Un grand nombre de ces clients étaient des jeunes couples qui voulaient un intérieur sûr et joyeux, adapté aux enfants. Mère d’un garçon de 9 ans, Sarah-Jane Pyke comprend ce type de demandes. Juliette Arent, qui a des jumelles de 7 ans, explique que l’agence veut aider les clients à découvrir « ce que c’est que de se sentir chez soi, confortables et protégés ».
Le fait que les deux associées soient des femmes, tout comme les 10 employées, est sans doute très utile pour y parvenir. « On est dans de la décoration émotionnelle, qui est pour moi un concept très féminin », précise Sarah-Jane Pyke. « Nous prenons en compte tout ce qu’il y a à savoir sur la famille des clients, et nous y répondons avec empathie ».
Mais elles ne font pas que répondre à une demande. Juliette Arent et Sarah-Jane Pyke « encouragent souvent subtilement leurs clients » à prendre des risques, écrit l’expert en décoration d’intérieur David Clark, installé à Sydney, qui ajoute : « elles savent encourager juste ce qu’il faut ».

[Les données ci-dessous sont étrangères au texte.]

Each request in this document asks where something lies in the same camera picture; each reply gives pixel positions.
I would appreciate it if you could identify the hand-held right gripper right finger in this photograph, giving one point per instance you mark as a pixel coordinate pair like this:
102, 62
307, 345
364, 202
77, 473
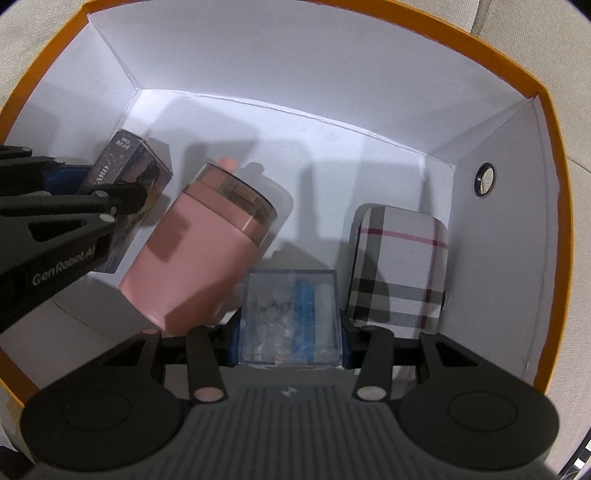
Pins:
347, 344

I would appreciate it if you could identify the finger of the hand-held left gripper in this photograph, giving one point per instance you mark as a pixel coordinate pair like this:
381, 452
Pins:
64, 180
69, 207

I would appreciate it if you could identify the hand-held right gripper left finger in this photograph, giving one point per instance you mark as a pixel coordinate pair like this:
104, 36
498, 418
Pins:
233, 344

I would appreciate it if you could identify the clear plastic box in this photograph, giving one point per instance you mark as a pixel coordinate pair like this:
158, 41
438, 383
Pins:
286, 318

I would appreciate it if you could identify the dark carton with pink face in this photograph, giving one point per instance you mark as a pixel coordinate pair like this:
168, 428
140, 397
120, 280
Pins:
143, 170

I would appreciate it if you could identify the plaid glasses case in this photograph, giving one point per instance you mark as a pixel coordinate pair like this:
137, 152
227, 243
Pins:
397, 267

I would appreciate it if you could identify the pink cup with clear lid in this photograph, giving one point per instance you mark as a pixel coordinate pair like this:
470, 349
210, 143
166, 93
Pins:
194, 258

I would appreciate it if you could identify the orange cardboard box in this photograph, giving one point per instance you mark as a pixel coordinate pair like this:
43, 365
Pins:
277, 115

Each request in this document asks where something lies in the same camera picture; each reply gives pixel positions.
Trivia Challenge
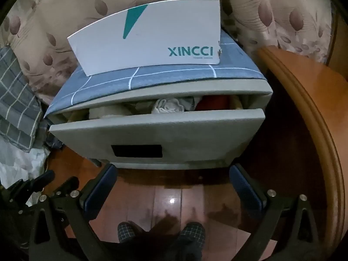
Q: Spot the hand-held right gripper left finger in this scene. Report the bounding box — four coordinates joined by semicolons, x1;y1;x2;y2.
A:
28;163;120;261

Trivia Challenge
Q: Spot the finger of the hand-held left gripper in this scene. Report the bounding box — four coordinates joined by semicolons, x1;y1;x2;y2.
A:
52;176;80;196
13;170;55;196

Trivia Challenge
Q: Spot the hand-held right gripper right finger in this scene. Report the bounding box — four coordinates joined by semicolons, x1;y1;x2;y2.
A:
229;163;320;261

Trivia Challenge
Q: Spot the red underwear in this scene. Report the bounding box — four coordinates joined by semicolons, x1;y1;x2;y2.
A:
196;95;231;111

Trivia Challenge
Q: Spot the grey-blue underwear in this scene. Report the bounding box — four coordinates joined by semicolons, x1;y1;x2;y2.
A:
179;96;203;112

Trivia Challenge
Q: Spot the grey ribbed knit garment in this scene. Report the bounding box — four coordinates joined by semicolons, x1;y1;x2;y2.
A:
152;98;187;115

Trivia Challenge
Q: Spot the white shoe box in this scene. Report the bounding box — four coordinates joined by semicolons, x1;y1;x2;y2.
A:
67;0;221;76

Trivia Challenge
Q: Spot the white plastic bag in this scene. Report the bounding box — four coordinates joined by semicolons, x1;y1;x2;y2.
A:
0;139;48;188

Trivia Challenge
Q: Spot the dark blue cloth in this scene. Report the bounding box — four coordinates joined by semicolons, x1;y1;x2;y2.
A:
41;118;67;153

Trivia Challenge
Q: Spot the plaid slipper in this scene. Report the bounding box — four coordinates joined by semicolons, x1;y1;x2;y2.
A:
181;222;204;244
117;222;142;244

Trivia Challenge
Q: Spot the grey plaid cloth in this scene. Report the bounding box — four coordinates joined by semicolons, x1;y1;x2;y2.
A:
0;46;44;153

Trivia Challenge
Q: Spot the grey nightstand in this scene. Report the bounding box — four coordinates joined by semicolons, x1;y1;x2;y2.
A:
43;79;274;172

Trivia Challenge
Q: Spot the blue checked cloth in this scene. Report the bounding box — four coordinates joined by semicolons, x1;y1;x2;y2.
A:
43;30;268;119

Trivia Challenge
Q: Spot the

Pour David Clark, leur style se définit comme du « modernisme décoratif ». Selon Sarah-Jane Pyke, c’est une vision « emplie de jeunesse et de gaieté qui représente bien l’Australie ». Juliette Arent qualifie leurs décorations de « délicieusement optimistes ».
Leurs plus belles pièces, comme celle d’Annandale, dans la banlieue de Sydney, qui orne la couverture du dernier catalogue de 1stDibs, combinent des objets de designers australiens avec des meubles et des luminaires étrangers. Mais tout ce qui est importé d’Europe ou des États-Unis doit vraiment valoir le coût du voyage. Parmi les heureux gagnants figurent des articles des agences new-yorkaises Allied Maker et Apparatus Studio. « Les Américains sont très doués pour les luminaires », constate Sarah-Jane Pyke.

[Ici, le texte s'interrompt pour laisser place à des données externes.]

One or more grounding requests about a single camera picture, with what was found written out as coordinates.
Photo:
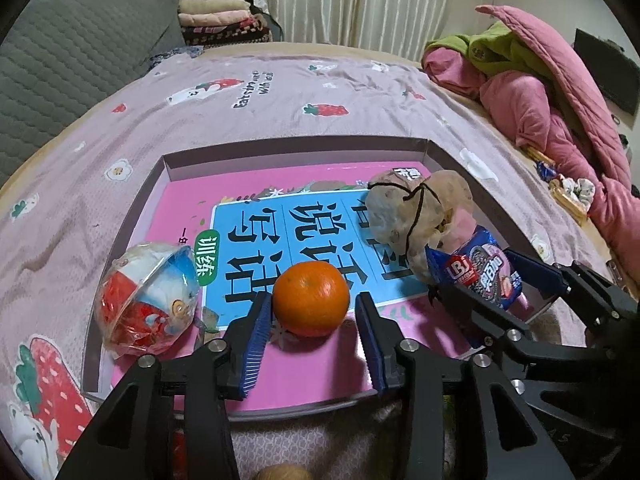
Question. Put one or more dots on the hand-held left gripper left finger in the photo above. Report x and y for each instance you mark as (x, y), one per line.
(255, 350)

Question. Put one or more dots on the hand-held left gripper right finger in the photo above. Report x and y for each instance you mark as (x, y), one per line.
(371, 355)

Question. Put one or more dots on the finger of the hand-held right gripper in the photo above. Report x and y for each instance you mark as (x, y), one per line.
(537, 272)
(475, 317)

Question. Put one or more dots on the blue snack packet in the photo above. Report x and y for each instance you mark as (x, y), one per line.
(475, 270)

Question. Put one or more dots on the orange tangerine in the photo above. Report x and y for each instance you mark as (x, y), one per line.
(311, 297)

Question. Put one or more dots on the plastic-wrapped toy egg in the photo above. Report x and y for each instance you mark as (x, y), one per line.
(150, 300)

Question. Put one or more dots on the walnut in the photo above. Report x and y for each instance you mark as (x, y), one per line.
(282, 473)

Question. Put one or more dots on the grey shallow cardboard box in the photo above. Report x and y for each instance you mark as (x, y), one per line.
(165, 170)

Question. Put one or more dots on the wafer biscuit packet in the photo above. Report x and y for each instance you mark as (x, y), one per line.
(570, 202)

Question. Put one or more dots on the white patterned scrunchie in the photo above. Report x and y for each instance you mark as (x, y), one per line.
(582, 189)

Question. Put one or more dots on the blue wrapped candy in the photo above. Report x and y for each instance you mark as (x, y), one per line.
(546, 170)

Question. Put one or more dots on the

Les articles vintage méritent aussi de venir jusqu’en Australie. Sarah-Jane Pyke et Juliette Arent passent souvent par 1stDibs pour s’en procurer. L’Australie, qui est passée de seulement 8 millions d’habitants en 1950 à 25 millions aujourd’hui, ne propose pas beaucoup de meubles du milieu du XXe siècle à la vente, explique Sarah-Jane Pyke pour justifier son choix de faire des achats en ligne. Elle en a effectué beaucoup dernièrement, ajoute-t-elle, car les clients demandent des pièces « avec une histoire et un côté noble, et qu’ils n’ont encore jamais vues ».
Ce fut le cas avec les propriétaires d’un bungalow au toit en tuiles rouges de Queens Park, l’une des zones les plus arborées autour de Sydney. Le couple a fait appel à l’architecte Ben Vitale pour agrandir la maison et à Arent&Pyke, qui avaient déjà travaillé avec les propriétaires auparavant, pour « accentuer son charme », déclare Sarah-Jane Pyke.
Plusieurs pièces ont été conservées presque dans leur état d’origine, notamment un petit salon à l’avant de la maison, avec un plafond en lambris repeint aujourd’hui dans un ton moutarde. Les designers avaient acheté une paire de chaises Utrecht Cassina pour la résidence précédente de la famille ; pour cette maison, elles ont été récupérées dans un bouclé crème.
Ben Vitale avait dessiné un nouveau salon à l’arrière de la maison, qui s’est avéré assez difficile à aménager à cause de sa forme étroite et rectangulaire. « Tout devait être légèrement plus petit que d’habitude », explique Sarah-Jane Pyke. Un canapé Minotti de chez Aston au dossier incurvé et un canapé Yak au cadre en bois de frêne venant de chez De Padova ont fait l’affaire. Ils font face à un banc Kim en bois massif de De La Espada et à une table d’appoint Loren en bronze de Baxter, qui remplacent la traditionnelle table basse.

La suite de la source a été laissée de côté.